[Python-Dev] Possible resolution of generator expression variable capture dilemma (original) (raw)

Phillip J. Eby pje at telecommunity.com
Wed Mar 24 10:37:37 EST 2004


At 05:37 PM 3/24/04 +1200, Greg Ewing wrote:

An advantage of this approach is that all forms of nested scope (lambda, def, etc.) would benefit, not just generator expressions. I suspect it would eradicate most of the few remaining uses for the default-argument hack, for instance (which nested scopes were supposed to do, but didn't).

Wow. I haven't spent a lot of time thinking through for possible holes, but my initial reaction to this is that it'd be a big plus. It's always counterintuitive to me that I can't define a function or lambda expression in a for loop without having to first create a function that returns a function.

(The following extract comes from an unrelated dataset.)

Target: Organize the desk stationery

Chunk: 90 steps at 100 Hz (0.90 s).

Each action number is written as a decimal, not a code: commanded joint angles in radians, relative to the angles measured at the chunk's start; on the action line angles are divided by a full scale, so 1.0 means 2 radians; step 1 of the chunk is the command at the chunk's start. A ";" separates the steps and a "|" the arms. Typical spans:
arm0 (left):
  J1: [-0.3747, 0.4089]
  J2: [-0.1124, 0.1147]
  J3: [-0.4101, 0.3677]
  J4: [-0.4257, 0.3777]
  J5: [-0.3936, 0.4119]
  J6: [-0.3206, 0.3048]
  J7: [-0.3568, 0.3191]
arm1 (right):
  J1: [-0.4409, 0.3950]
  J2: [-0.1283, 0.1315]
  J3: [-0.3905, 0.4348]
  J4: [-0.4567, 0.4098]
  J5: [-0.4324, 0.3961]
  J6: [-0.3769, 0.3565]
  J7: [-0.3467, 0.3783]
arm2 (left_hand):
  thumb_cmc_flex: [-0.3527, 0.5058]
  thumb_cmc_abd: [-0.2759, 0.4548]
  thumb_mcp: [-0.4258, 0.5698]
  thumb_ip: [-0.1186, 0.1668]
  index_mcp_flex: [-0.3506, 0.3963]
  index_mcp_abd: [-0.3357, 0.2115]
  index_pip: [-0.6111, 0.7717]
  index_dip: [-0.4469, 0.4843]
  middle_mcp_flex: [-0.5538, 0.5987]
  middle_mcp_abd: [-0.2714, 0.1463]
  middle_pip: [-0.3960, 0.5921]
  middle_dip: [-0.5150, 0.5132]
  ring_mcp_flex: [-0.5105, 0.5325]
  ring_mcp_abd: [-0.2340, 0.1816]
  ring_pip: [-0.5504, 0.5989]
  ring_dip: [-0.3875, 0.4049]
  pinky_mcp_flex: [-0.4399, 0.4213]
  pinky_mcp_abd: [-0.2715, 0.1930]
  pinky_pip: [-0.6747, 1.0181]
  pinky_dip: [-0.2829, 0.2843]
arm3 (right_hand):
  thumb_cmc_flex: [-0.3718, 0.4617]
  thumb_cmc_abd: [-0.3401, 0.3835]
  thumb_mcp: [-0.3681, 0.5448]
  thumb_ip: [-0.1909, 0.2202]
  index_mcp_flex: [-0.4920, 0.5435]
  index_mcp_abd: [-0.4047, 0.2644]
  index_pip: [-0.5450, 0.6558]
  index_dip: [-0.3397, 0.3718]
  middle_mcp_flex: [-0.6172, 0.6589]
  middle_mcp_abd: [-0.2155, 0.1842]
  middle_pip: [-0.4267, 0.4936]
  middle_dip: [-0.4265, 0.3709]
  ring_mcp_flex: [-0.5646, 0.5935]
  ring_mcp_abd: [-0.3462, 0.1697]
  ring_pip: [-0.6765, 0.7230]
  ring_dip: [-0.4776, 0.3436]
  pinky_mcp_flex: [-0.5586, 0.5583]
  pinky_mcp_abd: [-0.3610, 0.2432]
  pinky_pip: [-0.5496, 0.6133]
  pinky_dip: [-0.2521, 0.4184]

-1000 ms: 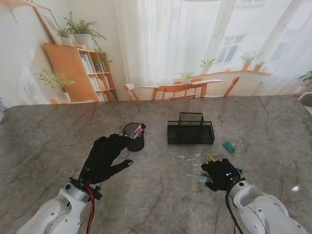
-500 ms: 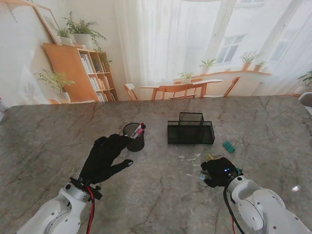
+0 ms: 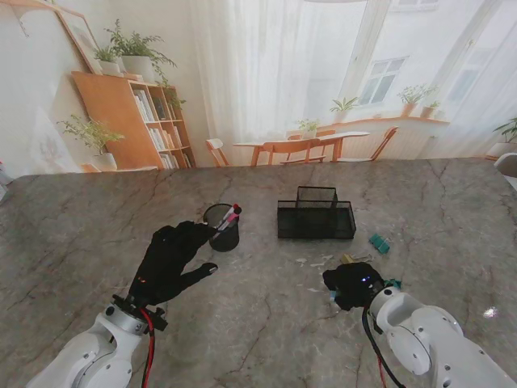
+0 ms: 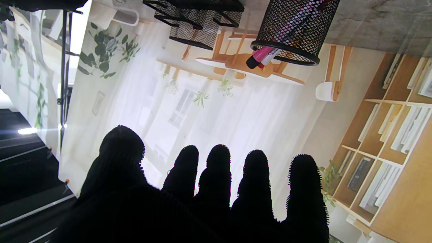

But then... what about while loops? I think it'd be confusing if I changed between a for and a while loop (either direction), and the semantics of nested function definitions changed. Indeed, I think you'd need to make this work for all variables rebound inside all loops that contain a nested scope, not just a for loop's index variable.

Would this produce any incompatibilities? Right now, if you define a function inside a loop, intending to call it from outside the loop, your code doesn't work in any sane way today. If you define one that's to be called from inside the loop, it will work the same way... unless you're rebinding variables after the definition, but before the call point.

So, it does seem that there could be some code that would change its semantics. Such code would have to define a function inside a loop, and reference a variable that is rebound inside the loop, but after the function is defined. E.g.:

for x in 1,2,3: def y(): print z z = x * 2 y()

Today, this code prints 2, 4, and 6, but under the proposed approach it would presumably get an unbound local error.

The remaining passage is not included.